Lin Dong menggelengkan kepalanya. Dunia ini sangat luas dan hanya ada delapan Simbol Leluhur. Terlebih lagi, beberapa di antaranya bahkan memiliki pemilik dan individu-individu ini semuanya adalah ahli yang sangat kuat. Oleh karena itu, jelas bukan keputusan yang bijak untuk merebut Simbol Leluhur mereka…
“Kau tak bisa menolongku. Kau bisa melihat aku sakit, tapi kau tak mampu mengobatiku…” Suara serak dari lempengan batu itu membuat Lin Dong terpukul. Ia hanya bisa tertawa getir dan mengangguk.
“Namun, saya juga dapat melakukan transaksi dengan Anda. Syarat kesepakatannya sama seperti atasan Anda.”
“Aku akan menyerahkan Kitab Kehancuran Besar kepadamu. Sebagai imbalannya, kamu akan membawa kembali dua Simbol Leluhur di masa mendatang untuk membantuku menghapusnya.”
Lin Dong merenung sejenak dan bertanya, “Berapa banyak waktu yang saya miliki?”
“Kurang dari tiga tahun. Erosi dari makhluk itu semakin kuat dan aku kesulitan menekannya. Jika makhluk itu dibiarkan lolos dan merobek retakan spasial, seluruh dunia akan menghadapi malapetaka yang tak seorang pun dapat hindari.” Lempengan batu itu berkata perlahan.
“Terlebih lagi, begitu sekte itu lolos, sekte di dunia luar juga akan menjadi yang pertama dihancurkan sepenuhnya…”
Mata Lin Dong menyipit. Ekspresinya perlahan menjadi serius. Sesaat kemudian, dia mengangguk berat dan berbicara dengan suara dalam, “Tetua, yakinlah bahwa saya akan melakukan yang terbaik!”
“Haha, jika kau juga gagal, kau mungkin akan menjadi orang terakhir yang dipercayai olehku. Selain itu, jangan membocorkan berita tentang masalah ini kepada siapa pun, bahkan kepada para tetua di dalam sekte. Makhluk yang sedang kukendalikan adalah sesuatu yang tidak dapat ditangani oleh faksi mana pun di dunia ini. Jika terjadi kesalahan, seluruh dunia akan binasa. Lagipula, dunia ini tidak lagi memiliki seorang ahli seperti pemilikku.” Suara dari lempengan batu itu menjadi cukup serius menjelang akhir.
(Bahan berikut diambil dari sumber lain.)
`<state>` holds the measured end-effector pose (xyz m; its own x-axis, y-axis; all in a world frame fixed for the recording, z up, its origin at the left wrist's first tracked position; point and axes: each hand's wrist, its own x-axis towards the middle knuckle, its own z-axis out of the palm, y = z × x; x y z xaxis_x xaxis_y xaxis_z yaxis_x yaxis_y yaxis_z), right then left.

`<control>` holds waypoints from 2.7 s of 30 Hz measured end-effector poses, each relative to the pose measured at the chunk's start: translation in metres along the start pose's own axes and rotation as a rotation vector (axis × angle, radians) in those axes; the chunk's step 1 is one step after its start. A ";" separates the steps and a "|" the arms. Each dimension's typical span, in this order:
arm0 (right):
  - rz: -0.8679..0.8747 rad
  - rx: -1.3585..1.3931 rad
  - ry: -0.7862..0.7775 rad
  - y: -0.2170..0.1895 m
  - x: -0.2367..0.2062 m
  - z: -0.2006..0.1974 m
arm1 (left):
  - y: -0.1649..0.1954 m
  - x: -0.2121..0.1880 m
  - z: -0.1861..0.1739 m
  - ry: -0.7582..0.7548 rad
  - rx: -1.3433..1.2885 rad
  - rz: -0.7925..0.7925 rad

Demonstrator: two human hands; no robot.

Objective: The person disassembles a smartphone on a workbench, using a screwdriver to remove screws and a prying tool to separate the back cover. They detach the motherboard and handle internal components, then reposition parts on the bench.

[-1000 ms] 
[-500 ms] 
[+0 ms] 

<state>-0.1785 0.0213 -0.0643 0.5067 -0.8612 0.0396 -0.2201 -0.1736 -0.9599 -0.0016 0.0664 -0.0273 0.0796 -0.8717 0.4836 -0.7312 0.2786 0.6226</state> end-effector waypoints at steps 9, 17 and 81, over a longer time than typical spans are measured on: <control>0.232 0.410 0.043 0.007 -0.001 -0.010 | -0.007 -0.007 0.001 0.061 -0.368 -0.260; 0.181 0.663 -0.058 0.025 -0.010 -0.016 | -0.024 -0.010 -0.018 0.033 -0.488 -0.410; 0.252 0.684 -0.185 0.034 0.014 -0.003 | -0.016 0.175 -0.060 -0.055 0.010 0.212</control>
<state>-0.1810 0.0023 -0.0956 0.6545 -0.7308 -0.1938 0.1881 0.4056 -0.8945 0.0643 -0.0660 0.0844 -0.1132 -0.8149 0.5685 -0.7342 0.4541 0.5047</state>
“Aku tahu.” Lin Dong menarik napas dalam-dalam dan perlahan mengangguk.
Sosok manusia di tablet itu juga mengangguk. Setelah itu, tablet tersebut bergetar sebelum aksara kuno itu benar-benar meninggalkan permukaan dan bersiul. Akhirnya, mereka berubah menjadi empat aksara kuning kuno dan melayang di depan Lin Dong. Aura yang luas dan tandus menyebar.
Kitab Suci Kehancuran Besar!
Mata Lin Dong menatap empat kata kuno besar di depannya. Meskipun sifatnya tenang, ia tanpa sadar gemetar karena kegembiraan.